Fakhfakh, aurait-il perdu la raison pour humilier ainsi le patron des chasseurs de corruption, Me Chawki Tabib ? Et que dire d’Amel Mastouri, la protégée de Yamina Zoghlami, Madame dossier des martyrs et des blessés de la révolution ? On peut comprendre que, comme n’importe quel homme offensé, attaqué, accusé, rabaissé, Fakhfakh n’ait pas été épargné par le syndrome de la danse du coq égorgé, mais Fakhfakh est un homme d’Etat, il a gouverné à la Kasbah même pour six mois, il est en possession de tous les dossiers confidentiels et il est tenu par le devoir de réserve et d’humilité. C’est en tout cas l’impression qu’il a donnée de lui avant d’être rattrapé par l’affaire du conflit d’intérêts et jeté ensuite en pâture.
La décision de limogeage de Chawki Tabib, si elle a fait des heureux, elle a aussi fait des mécontents qui ont vite crié au règlement de comptes et aux représailles.
L’instance et Chawki Tabib, à travers leurs déclarations, avaient joué un rôle prépondérant dans le scandale de conflit d’intérêts qui a précipité la chute du gouvernement Fakhfakh et la démission de ce dernier.
De son côté, Elyes Fakhfakh a procédé au limogeage du président de l’Inlucc aux dernières heures de l’occupation de son poste à la Kasbah en se basant sur le décret-loi 120, fondateur de l’instance. Un décret-loi qui stipule que le président de l’instance est nommé sur proposition du gouvernement.

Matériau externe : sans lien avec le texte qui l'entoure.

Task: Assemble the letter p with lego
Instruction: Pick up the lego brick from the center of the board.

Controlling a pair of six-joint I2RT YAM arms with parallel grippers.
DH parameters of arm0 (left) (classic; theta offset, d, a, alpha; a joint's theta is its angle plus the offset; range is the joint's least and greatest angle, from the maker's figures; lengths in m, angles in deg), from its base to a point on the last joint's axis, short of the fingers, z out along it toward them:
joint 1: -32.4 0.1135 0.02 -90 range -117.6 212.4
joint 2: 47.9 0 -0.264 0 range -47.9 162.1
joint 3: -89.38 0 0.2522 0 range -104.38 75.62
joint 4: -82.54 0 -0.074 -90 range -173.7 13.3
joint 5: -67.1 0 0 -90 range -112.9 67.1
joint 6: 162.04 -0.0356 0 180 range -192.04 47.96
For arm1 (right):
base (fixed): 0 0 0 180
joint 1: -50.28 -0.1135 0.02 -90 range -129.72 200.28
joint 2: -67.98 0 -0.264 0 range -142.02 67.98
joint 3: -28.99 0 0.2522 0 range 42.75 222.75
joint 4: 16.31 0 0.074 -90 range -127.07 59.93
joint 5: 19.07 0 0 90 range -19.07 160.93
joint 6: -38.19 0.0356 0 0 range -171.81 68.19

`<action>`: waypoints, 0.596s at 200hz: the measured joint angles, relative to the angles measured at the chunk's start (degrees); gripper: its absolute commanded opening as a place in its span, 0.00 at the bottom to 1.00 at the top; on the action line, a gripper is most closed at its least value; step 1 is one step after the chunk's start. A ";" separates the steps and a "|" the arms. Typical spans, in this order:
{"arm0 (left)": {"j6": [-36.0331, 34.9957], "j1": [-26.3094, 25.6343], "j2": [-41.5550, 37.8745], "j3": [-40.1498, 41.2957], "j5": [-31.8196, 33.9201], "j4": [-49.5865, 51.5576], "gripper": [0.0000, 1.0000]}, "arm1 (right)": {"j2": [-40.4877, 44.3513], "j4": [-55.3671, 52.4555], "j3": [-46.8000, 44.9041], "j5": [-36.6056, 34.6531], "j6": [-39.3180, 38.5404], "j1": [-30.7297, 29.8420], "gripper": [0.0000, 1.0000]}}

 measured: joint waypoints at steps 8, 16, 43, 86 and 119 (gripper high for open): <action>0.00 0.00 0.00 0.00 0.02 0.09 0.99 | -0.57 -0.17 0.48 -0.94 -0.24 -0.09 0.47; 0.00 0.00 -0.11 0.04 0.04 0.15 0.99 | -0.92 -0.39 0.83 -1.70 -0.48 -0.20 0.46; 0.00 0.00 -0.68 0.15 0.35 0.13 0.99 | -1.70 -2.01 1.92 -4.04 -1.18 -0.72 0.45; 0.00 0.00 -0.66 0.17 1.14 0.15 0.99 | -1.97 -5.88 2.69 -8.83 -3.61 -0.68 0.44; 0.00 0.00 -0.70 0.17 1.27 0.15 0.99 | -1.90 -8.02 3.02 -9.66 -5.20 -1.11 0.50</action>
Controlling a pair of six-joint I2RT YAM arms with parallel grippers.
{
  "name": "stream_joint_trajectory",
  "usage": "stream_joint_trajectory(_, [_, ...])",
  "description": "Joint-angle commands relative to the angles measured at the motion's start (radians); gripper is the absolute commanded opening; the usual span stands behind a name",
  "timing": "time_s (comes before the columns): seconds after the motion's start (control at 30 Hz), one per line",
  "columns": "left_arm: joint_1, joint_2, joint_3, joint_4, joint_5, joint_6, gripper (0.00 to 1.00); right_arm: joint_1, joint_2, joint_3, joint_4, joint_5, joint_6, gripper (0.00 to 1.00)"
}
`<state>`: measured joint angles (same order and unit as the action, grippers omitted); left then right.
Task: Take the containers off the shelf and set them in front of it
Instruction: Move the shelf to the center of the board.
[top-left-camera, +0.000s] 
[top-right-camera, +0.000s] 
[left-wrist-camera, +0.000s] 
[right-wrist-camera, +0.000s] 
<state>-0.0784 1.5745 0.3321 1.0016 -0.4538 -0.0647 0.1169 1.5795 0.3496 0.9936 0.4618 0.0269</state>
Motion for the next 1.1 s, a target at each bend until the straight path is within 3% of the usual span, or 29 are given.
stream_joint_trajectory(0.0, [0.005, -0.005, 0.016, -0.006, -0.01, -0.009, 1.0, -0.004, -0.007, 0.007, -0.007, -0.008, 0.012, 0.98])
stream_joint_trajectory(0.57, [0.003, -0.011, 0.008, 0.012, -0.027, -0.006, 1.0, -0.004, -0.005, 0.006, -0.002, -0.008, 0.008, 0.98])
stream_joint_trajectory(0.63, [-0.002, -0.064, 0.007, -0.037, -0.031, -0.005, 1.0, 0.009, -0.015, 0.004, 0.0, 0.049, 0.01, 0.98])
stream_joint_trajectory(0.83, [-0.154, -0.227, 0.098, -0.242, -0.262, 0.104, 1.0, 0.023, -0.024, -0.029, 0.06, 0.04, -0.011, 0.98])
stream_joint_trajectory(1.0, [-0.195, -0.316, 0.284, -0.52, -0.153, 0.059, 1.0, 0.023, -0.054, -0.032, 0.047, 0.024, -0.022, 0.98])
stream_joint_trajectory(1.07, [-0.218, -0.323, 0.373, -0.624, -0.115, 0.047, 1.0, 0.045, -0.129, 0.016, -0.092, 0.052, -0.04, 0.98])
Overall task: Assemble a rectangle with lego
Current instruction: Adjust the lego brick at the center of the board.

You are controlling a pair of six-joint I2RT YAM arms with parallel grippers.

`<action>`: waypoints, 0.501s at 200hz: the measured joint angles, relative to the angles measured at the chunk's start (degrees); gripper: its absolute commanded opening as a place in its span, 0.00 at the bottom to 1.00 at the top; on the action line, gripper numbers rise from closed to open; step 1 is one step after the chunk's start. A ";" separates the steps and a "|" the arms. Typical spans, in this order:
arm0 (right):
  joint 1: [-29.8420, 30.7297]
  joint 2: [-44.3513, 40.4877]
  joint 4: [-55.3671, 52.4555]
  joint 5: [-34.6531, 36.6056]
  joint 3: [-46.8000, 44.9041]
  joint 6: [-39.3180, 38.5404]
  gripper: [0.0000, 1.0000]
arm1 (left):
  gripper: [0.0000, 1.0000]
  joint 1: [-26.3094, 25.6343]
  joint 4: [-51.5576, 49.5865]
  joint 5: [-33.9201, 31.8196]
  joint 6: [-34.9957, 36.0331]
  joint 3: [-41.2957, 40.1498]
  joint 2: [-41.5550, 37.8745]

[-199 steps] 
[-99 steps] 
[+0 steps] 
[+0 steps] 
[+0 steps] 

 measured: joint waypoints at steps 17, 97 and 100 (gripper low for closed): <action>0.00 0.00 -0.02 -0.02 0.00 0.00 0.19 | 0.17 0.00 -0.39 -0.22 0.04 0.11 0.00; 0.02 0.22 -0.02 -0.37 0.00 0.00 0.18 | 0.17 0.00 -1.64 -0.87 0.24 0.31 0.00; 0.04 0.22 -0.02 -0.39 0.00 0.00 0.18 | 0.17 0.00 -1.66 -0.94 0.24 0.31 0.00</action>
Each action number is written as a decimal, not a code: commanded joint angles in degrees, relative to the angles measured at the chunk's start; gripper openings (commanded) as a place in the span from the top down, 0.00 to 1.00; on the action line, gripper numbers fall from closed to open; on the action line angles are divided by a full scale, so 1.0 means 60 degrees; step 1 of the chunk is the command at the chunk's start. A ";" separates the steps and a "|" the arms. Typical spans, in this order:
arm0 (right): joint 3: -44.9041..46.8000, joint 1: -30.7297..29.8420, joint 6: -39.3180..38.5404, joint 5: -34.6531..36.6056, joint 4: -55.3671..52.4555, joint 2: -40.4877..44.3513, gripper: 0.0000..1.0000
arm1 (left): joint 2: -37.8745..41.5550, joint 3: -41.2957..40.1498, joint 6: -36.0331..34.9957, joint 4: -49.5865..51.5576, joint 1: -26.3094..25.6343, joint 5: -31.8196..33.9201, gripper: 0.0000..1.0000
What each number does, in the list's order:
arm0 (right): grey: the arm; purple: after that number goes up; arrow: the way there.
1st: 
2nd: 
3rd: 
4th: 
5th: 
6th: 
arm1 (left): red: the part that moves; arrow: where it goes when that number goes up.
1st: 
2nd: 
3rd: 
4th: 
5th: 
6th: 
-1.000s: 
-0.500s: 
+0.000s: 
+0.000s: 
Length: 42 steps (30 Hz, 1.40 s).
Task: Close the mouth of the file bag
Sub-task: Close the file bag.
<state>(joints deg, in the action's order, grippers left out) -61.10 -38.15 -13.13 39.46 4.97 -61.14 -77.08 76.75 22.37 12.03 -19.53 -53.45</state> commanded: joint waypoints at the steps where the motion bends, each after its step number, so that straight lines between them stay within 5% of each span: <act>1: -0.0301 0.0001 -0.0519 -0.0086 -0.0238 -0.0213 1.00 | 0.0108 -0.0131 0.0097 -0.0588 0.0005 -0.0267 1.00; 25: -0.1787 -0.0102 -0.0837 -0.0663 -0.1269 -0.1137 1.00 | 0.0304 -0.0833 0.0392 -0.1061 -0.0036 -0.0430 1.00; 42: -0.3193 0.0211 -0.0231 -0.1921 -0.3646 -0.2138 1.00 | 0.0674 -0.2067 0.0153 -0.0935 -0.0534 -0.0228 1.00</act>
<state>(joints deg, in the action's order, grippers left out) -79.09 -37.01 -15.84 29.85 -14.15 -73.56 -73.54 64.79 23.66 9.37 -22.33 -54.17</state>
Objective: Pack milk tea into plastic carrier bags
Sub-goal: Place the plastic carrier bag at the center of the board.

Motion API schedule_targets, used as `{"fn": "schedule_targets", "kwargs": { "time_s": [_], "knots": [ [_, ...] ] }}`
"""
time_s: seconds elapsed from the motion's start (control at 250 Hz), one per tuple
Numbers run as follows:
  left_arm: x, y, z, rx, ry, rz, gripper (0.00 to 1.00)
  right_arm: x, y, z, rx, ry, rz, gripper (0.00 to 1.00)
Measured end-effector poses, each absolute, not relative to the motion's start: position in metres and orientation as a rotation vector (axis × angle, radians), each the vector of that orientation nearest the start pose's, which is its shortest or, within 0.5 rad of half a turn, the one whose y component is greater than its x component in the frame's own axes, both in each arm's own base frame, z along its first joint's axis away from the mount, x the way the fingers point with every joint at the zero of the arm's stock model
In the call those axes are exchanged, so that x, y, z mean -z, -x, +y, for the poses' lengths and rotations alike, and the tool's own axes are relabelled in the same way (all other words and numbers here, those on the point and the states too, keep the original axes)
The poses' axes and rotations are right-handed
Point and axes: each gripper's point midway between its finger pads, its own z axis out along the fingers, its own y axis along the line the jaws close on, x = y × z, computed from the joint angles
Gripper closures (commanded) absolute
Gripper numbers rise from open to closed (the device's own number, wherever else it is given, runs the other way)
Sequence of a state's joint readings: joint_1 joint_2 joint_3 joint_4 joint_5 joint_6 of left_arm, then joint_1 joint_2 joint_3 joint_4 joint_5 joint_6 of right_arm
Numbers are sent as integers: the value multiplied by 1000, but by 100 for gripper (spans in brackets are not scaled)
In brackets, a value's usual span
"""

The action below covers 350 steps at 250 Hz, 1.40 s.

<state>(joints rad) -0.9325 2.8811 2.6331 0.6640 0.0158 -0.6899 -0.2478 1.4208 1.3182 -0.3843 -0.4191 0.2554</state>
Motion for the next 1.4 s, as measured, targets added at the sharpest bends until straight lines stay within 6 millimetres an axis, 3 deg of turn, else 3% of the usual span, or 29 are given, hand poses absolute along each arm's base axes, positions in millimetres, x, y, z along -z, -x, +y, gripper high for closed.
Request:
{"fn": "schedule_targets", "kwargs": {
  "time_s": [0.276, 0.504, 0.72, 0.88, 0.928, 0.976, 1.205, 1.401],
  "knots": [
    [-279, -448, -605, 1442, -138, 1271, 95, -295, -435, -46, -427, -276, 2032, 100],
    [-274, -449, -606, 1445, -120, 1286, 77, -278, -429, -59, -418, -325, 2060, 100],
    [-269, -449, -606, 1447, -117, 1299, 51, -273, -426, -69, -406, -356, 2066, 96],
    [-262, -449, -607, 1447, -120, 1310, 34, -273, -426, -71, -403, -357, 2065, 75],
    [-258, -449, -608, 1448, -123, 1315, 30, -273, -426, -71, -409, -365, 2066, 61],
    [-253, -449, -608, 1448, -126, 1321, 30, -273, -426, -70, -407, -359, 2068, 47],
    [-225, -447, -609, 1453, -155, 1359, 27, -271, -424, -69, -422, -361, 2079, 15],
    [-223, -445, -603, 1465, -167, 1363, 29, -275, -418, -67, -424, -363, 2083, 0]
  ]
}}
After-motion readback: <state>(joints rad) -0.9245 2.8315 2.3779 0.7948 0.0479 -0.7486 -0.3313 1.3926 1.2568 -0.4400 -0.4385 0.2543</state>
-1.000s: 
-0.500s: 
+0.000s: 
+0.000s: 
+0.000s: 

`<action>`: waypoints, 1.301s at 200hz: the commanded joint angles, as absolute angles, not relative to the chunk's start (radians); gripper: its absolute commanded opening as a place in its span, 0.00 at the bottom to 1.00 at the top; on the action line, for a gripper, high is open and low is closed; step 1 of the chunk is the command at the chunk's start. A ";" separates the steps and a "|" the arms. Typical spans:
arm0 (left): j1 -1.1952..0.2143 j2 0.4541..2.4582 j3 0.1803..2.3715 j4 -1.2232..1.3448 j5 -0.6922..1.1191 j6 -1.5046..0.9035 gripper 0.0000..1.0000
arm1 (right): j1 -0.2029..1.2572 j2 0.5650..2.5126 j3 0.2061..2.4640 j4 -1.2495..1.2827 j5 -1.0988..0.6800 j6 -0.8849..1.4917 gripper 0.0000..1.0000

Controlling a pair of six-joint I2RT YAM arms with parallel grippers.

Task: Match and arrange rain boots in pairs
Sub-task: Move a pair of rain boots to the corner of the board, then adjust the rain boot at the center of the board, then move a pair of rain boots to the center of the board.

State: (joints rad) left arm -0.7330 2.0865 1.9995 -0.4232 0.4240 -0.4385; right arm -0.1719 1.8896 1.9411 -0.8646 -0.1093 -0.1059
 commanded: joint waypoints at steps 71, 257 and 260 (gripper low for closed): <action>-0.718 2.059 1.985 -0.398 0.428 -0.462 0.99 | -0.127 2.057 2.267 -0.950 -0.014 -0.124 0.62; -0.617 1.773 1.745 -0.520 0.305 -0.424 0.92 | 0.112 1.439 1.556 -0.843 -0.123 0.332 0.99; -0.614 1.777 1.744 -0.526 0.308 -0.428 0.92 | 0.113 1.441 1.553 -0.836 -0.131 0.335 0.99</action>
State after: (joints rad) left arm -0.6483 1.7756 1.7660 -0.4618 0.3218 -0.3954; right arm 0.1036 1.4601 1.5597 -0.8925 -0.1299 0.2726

Par conséquent, le Chef du gouvernement a le droit de le limoger.
L’absence d’une quelconque justification à cette décision, prise à la hâte, rend coupable Fakhfakh de règlement de comptes et de comportement indigne. Personne n’a osé, pour cette raison, soupçonner Fakhfakh de profiter de ses derniers jours à la Kasbah pour mener une opération coup de poing et dévoiler deux grosses affaires de corruption. Fakhfakh devra éclaircir cela une fois débarrassé du devoir de réserve.
La question qui se pose aujourd’hui est : un gouvernement démissionnaire qui continue d’assurer la gestion des affaires de l’Etat, pour qu’il n’y ait pas de vide institutionnel, ne doit-il pas prendre les décisions qui s’imposent quand l’intérêt public l’exige ? A supposer que le gouvernement démissionnaire continue de siéger pendant des mois et des années – si la constitution le permet comme c’est le cas maintenant avec le gouvernement Fakhfakh et dans le cas où le gouvernement Mechichi tomberait et que le président Saïed ne dissoudrait pas l’ARP -, que doit faire le Chef du gouvernement ? Doit-il se contenter d’assurer la distribution de l’eau potable, là où elle existe, et de l’électricité ainsi que le versement des salaires, sans plus ?
La question est bien sûr beaucoup plus profonde et elle pourrait se poser pour de nombreuses autres situations aussi délicates que celles citées plus haut. Ce pourquoi il conviendrait au Chef du gouvernement d’expliquer aux Tunisiens le pourquoi de sa décision et aux commentateurs de ne pas tomber dans le sentimentalisme par copinage afin de présenter des arguments objectifs et convaincants.